DATA FOR THE TASK
------------------------------

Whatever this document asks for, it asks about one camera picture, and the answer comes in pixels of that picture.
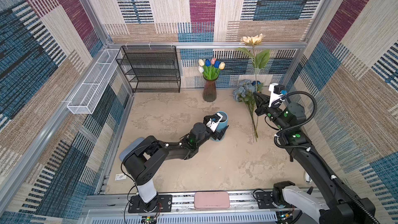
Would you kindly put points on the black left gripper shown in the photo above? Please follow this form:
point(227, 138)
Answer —
point(218, 136)

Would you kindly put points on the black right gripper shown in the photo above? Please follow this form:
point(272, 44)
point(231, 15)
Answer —
point(264, 106)

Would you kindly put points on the blue cylindrical vase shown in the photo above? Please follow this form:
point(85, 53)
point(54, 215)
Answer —
point(222, 125)

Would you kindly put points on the cream sunflower stem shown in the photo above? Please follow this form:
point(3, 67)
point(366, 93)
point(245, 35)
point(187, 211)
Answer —
point(259, 59)

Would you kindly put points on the pink ribbed glass vase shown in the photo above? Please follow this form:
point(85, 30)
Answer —
point(210, 92)

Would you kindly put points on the cream white tulip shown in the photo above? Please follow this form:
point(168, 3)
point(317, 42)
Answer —
point(201, 62)

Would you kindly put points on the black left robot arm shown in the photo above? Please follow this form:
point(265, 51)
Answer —
point(144, 157)

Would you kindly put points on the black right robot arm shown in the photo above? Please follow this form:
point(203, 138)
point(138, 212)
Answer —
point(341, 205)

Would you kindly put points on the pink rectangular case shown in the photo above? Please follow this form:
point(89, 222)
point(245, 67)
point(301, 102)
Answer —
point(210, 200)

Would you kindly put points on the white stapler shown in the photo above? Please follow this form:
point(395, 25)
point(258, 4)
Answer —
point(307, 178)

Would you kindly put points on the blue glasses case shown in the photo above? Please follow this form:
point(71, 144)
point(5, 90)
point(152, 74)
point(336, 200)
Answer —
point(130, 148)

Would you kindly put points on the small white paper tag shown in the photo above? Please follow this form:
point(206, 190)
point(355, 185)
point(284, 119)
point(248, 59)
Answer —
point(120, 176)

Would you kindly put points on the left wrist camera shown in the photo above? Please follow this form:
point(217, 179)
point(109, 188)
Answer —
point(213, 121)

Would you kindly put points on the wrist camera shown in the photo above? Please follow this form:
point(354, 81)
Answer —
point(277, 93)
point(213, 121)

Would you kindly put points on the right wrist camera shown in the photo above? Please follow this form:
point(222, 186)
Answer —
point(277, 93)

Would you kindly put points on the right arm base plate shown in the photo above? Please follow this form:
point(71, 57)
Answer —
point(265, 201)

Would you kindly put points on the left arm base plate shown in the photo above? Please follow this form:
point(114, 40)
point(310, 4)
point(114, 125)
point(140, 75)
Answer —
point(162, 203)

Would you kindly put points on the black wire mesh shelf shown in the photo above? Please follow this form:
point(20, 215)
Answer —
point(150, 68)

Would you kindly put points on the white wire mesh basket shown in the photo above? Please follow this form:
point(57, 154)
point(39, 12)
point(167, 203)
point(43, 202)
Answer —
point(89, 93)

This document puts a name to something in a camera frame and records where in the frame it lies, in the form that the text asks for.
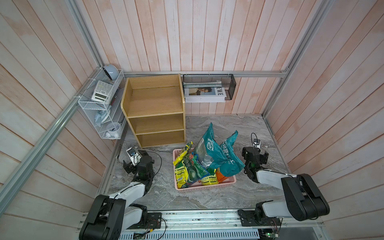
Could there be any wooden shelf unit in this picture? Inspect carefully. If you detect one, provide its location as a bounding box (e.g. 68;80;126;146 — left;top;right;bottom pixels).
121;74;186;148

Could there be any black mesh wall basket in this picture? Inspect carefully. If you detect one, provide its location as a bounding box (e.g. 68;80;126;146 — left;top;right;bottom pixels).
182;74;237;103

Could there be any white magazine book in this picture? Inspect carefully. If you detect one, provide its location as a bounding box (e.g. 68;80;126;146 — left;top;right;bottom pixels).
183;81;227;103

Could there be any yellow green fertilizer bag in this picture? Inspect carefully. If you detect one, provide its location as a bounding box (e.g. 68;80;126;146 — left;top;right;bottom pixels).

------------------------------

TASK ITEM
Write the entries out again exactly as they appear, with the pictures omitted.

REPLY
Whatever this document asks for, it asks about one camera picture, and the answer comes in pixels of that picture.
Would you kindly put points on the black left gripper shown in the photo above? Please follow this form:
point(227, 138)
Answer —
point(218, 136)

Would you kindly put points on the black right gripper shown in the photo above? Please follow this form:
point(272, 44)
point(231, 15)
Answer —
point(264, 106)

Would you kindly put points on the blue cylindrical vase shown in the photo above? Please follow this form:
point(85, 53)
point(54, 215)
Answer —
point(222, 125)

Would you kindly put points on the cream sunflower stem shown in the photo above? Please follow this form:
point(3, 67)
point(366, 93)
point(245, 35)
point(187, 211)
Answer —
point(259, 59)

Would you kindly put points on the pink ribbed glass vase shown in the photo above? Please follow this form:
point(85, 30)
Answer —
point(210, 92)

Would you kindly put points on the cream white tulip shown in the photo above? Please follow this form:
point(168, 3)
point(317, 42)
Answer —
point(201, 62)

Would you kindly put points on the black left robot arm shown in the photo above? Please follow this form:
point(265, 51)
Answer —
point(144, 157)

Would you kindly put points on the black right robot arm shown in the photo above? Please follow this form:
point(203, 138)
point(138, 212)
Answer —
point(341, 205)

Would you kindly put points on the pink rectangular case shown in the photo above? Please follow this form:
point(89, 222)
point(245, 67)
point(301, 102)
Answer —
point(210, 200)

Would you kindly put points on the white stapler shown in the photo above? Please follow this form:
point(395, 25)
point(258, 4)
Answer —
point(307, 178)

Would you kindly put points on the blue glasses case shown in the photo above? Please follow this form:
point(71, 144)
point(5, 90)
point(152, 74)
point(336, 200)
Answer —
point(130, 148)

Would you kindly put points on the small white paper tag shown in the photo above? Please follow this form:
point(206, 190)
point(355, 185)
point(284, 119)
point(248, 59)
Answer —
point(120, 176)

Would you kindly put points on the left wrist camera shown in the photo above? Please follow this form:
point(217, 179)
point(109, 188)
Answer —
point(213, 121)

Would you kindly put points on the wrist camera shown in the photo above? Please follow this form:
point(354, 81)
Answer —
point(277, 93)
point(213, 121)

Would you kindly put points on the right wrist camera shown in the photo above? Please follow this form:
point(222, 186)
Answer —
point(277, 93)

Would you kindly put points on the right arm base plate shown in the photo above? Please follow this form:
point(71, 57)
Answer —
point(265, 201)

Would you kindly put points on the left arm base plate shown in the photo above? Please follow this form:
point(114, 40)
point(310, 4)
point(114, 125)
point(140, 75)
Answer —
point(162, 203)

Would you kindly put points on the black wire mesh shelf shown in the photo above? Please follow this form:
point(20, 215)
Answer —
point(150, 68)

Would you kindly put points on the white wire mesh basket shown in the photo above? Please follow this form:
point(57, 154)
point(39, 12)
point(167, 203)
point(43, 202)
Answer —
point(89, 93)

This document puts a name to something in a camera frame and records where in the frame it lies, in the form that the text asks for.
Could there be any wooden shelf unit in this picture? Inspect carefully. If you detect one, provide its location as a bounding box (e.g. 68;80;126;146 — left;top;right;bottom pixels).
121;74;186;148

Could there be any black mesh wall basket in this picture? Inspect carefully. If you detect one, provide its location as a bounding box (e.g. 68;80;126;146 — left;top;right;bottom pixels).
182;74;237;103

Could there be any white magazine book in this picture? Inspect carefully. If you detect one, provide its location as a bounding box (e.g. 68;80;126;146 — left;top;right;bottom pixels).
183;81;227;103

Could there be any yellow green fertilizer bag in this picture? Inspect carefully. If you detect one, provide its location as a bounding box (e.g. 68;80;126;146 — left;top;right;bottom pixels).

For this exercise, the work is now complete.